The County Public Accounts and Investments Committee summoned the governor to respond to audit queries flagged by former auditor general Edward Ouko in 2017-18.
For instance, Finance, Economic Planning and ICT, Youth, Gender, Sports and Social Services and offices of the governor and deputy governor did not absorb their allocations at all.
The Finance department had been allocated Sh117.67 million, Youth Sh58.50 million and the offices of the governor and his deputy Sh13 million.
“It is evident that management did not utilise a total of Sh1,305,412,643 or about 69 per cent of the county executive’s development budget. No reason was given for under-utilisation of development funds,” reads the report in part.
Sang said the low absorption in the budget was caused by delay in the budget approval process.
“The county assembly approved the 2017-18 budget estimates with a number of errors which led to the Office of the Controller of Budget rejecting the budget,” he said.
Due to the errors, he added, his administration wrote a sessional paper to the county assembly and prepared an entirely new budget, which was approved in November 2017.
Senators Johannes Mwaruma (Taita Taveta), Fatuma Dullo (Isiolo), Samson Cherargei (Nandi), Ochillo Ayacko (Migori) and Ledama Ole Kina (Narok) piled pressure on the governor to explain why the residents were denied services.
“When you don’t spend, it means that mwananchi is affected. Youths are very active people. How did you spend zero on Youth Affairs, really?” Mwaruma posed.
Cherargei said, “The people of Nandi did not get value for money that was allocated in 2016-17 because Sh625 million in the CRF account was carried forward. Again in 2017-18 there was under-absorption.”

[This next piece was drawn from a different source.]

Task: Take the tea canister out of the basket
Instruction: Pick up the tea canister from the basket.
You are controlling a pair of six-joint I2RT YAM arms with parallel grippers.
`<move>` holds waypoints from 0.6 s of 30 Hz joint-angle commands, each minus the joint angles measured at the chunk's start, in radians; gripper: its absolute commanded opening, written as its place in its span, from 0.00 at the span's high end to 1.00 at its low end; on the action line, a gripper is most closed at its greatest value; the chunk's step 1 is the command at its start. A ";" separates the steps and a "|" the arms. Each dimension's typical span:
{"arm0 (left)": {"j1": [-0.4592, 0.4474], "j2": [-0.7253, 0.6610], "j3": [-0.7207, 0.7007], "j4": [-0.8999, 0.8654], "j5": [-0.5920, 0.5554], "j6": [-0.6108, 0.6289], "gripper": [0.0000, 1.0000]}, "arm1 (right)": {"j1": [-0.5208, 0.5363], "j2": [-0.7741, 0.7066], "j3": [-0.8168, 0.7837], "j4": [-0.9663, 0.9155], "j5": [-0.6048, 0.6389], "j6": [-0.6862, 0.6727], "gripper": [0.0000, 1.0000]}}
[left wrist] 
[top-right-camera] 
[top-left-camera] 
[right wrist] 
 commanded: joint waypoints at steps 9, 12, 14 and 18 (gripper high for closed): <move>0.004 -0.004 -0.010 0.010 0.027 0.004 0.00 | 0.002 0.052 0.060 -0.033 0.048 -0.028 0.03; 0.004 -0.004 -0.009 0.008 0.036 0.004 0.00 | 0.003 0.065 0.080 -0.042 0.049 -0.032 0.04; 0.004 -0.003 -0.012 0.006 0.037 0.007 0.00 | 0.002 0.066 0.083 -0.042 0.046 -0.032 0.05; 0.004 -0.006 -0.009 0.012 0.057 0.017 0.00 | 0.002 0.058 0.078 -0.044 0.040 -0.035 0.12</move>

“You have made roads impassable because of under-absorption on roads and transport. That is why you are using imprests to wash your cars,” he added.
But Sang explained that although the report showed poor absorption, several projects were ongoing but had not matured for payment.
“It doesn’t mean that if we did not make any payments then work did not start. We had very many projects that were at various stages of implementation but we could not pay because they were not completed,” the governor said.
The county chief was also put to task to explain why his administration did not recover Sh758,280 in imprest during the year despite the law that recoveries should happen within 14 days.
Sang said that at the time of the audit, the imprests register had not been updated and the surrenders had not been attached to the imprest warrants.
The governor was also questioned on why the county revenue dipped by Sh46.85 million from the previous year.
“The reduction in county own-source revenue was attributed to transitional challenges and low collection of tea cess,” he said.